Researchers, especially those early in their careers, need to know how to marshal sources of evidence, such as these publication counts, to make their case to hiring and promotion committees. These tools are treated as trusted sources, despite the fact that they can give very different values. Other data, such as retweets or ‘likes’ on online videos, are sometimes used as a proxy for societal impact, but the relevance of these is even more questionable when used inappropriately.
This is a serious and deeply ironic problem across the scientific enterprise. As researchers, we are used to using partial, imperfect, incomplete data to make decisions and draw conclusions. Those imperfections are smoothed out through statistical processes, error calculations and good research practice. But best practices are often not applied in the evaluation of the publishing records of researchers: where are the error bars on a tenure decision, university ranking or grant application?
Policy, hiring, funding and promotion decisions are being built from this shaky evidence. If these pieces of evidence were research data, their collection, description, analysis and interpretation would never pass peer review.
This problem spans institutions as well as individuals and disciplines. My colleague Karl Huang, an open-knowledge researcher at Curtin University in Perth, Australia, and I investigated the data underlying university rankings (C.‑K. K. Huang et al. Quant. Sci. Stud. 1, 445–478; 2020). We created a simple citation-based ranking of 155 universities, and fed it data from each of three sources: Web of Science, Scopus and Microsoft Academic, all of which are tools for searching publication records. Three universities shifted more than 110 places, and 45 moved more than 20, when the data source changed.
It shouldn’t be a surprise that different sources and ranking approaches give different results. But we continue to ignore the differences — and make policy, funding and career decisions as though any individual metric can provide an answer. So we’re getting many crucial decisions wrong — at the individual and institutional levels.
What needs to change? The policy landscape has shifted in the past decade. The Agreement on Reforming Research Assessment, published last week (see go.nature.com/3pmwd), answers the Paris Call on Research Assessment to evaluate research on “intrinsic merits and impact, rather than on the number of publications and where they are published, promoting qualitative judgement provided by peers, supported by a responsible use of quantitative indicators”. In other words, its writers are sick of out-of-context numbers, too. It follows the 2013 San Francisco Declaration on Research Assessment and the 2015 Leiden Manifesto, which both called for similar policy shifts.

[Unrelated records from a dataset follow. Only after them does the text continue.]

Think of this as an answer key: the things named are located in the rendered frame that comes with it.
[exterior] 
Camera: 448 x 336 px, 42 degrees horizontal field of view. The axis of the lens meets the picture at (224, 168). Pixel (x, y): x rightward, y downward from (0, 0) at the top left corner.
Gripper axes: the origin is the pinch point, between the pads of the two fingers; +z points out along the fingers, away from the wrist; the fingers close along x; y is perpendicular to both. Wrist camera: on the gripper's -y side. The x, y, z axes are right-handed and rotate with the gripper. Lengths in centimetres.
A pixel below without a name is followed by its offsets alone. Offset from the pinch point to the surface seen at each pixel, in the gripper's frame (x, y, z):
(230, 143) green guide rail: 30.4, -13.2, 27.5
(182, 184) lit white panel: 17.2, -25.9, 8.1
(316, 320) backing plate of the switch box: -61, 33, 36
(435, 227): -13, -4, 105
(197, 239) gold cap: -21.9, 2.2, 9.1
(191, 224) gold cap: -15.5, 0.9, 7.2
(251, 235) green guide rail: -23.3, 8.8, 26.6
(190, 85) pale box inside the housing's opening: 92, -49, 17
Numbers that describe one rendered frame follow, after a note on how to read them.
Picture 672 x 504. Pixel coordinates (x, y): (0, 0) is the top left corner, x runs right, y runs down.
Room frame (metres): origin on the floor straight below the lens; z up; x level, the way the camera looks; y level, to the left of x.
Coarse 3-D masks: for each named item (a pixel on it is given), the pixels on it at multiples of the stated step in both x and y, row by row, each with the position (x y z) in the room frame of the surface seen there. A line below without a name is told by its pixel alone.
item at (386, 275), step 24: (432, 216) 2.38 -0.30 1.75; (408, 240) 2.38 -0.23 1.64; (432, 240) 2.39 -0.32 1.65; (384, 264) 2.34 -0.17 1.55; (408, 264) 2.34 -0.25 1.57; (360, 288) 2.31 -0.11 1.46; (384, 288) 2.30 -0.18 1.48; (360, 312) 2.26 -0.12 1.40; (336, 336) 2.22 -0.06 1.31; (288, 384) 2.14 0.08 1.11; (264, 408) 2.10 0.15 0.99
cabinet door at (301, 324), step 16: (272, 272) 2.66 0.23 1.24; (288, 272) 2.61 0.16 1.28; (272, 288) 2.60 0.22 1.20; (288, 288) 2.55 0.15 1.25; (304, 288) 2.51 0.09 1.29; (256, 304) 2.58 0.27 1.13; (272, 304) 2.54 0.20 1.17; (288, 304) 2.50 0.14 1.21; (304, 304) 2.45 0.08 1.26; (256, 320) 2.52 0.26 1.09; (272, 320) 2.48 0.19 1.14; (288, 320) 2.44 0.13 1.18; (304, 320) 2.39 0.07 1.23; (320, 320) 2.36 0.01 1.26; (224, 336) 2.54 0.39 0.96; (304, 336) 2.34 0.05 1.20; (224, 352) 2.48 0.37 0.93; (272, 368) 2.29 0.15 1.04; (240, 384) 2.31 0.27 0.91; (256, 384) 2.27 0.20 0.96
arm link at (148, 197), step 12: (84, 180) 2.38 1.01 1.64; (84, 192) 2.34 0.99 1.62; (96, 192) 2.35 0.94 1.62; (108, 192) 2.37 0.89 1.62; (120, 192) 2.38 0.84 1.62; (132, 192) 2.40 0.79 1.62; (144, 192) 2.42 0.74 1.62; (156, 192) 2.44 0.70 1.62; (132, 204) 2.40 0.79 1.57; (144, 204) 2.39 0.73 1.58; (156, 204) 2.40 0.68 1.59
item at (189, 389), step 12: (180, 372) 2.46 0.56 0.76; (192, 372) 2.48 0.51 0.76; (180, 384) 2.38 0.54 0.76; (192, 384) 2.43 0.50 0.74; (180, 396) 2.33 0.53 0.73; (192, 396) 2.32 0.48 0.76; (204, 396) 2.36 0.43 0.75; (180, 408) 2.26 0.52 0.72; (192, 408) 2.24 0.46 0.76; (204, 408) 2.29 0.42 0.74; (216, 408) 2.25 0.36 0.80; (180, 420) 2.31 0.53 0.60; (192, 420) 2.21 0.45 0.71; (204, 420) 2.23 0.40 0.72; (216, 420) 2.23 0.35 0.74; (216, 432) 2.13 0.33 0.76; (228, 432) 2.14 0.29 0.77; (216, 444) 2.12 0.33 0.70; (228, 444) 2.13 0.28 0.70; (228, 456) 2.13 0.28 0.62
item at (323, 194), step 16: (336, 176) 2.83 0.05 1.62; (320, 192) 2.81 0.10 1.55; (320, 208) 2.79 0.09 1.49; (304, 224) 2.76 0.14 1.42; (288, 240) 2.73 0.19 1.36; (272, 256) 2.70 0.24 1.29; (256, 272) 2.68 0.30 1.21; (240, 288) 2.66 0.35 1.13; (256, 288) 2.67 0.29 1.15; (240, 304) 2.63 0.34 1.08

To make these calls effective, academia needs a cultural change in terms of the evidence that is used to evaluate research output. This will happen only when the entire enterprise demands higher standards. We should tell the stories behind our work and success more qualitatively — with more meaningful words and fewer meaningless numbers. This would better respect the variety of disciplines and the many ways that researchers make an impact.
Senior researchers should be critically evaluating the quality of evidence presented when judging job and grant applicants or conducting departmental reviews. And we should support early-career researchers by creating guidelines and training to help them to prepare the best possible cases for advancement.
It is unfair but inescapable that much of the work will fall on the shoulders of early and mid-career researchers, for whom evaluations are most crucial. They have a choice of whether to provide more rigorous and complete evidence in their applications or just the usual numbers. But this is an opportunity to reshape the stories of their research, while making the assessment of their work fairer.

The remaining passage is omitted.